__Exercise details__
How many of the lines below hold "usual"? Only the number, please.

__Given information__

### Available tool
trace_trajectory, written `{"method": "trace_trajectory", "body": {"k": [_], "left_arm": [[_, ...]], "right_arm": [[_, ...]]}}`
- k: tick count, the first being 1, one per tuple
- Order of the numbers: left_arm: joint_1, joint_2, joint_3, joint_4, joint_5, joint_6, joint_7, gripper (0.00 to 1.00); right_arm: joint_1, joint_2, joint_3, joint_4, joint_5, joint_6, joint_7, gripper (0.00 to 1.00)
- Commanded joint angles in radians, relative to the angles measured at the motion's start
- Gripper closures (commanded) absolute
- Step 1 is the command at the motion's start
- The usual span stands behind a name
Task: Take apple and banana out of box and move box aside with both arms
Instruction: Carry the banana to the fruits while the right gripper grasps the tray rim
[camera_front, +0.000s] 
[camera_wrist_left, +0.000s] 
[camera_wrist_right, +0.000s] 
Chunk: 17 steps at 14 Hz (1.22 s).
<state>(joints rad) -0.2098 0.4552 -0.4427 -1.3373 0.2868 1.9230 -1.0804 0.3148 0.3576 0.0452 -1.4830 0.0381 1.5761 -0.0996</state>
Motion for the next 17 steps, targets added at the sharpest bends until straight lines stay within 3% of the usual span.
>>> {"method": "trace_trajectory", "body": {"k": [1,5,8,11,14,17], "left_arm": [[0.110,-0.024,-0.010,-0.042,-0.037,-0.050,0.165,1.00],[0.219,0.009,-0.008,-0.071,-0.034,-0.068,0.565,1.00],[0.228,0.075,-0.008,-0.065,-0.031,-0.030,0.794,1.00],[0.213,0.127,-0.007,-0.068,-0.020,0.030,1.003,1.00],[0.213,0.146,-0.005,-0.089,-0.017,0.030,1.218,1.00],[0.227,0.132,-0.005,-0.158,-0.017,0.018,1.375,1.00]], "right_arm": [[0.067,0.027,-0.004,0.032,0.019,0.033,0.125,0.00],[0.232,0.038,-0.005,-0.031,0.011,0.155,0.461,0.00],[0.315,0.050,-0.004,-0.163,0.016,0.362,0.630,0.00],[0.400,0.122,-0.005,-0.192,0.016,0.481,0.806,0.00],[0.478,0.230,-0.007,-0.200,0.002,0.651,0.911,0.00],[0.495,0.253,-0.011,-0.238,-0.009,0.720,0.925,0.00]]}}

__Your response__
2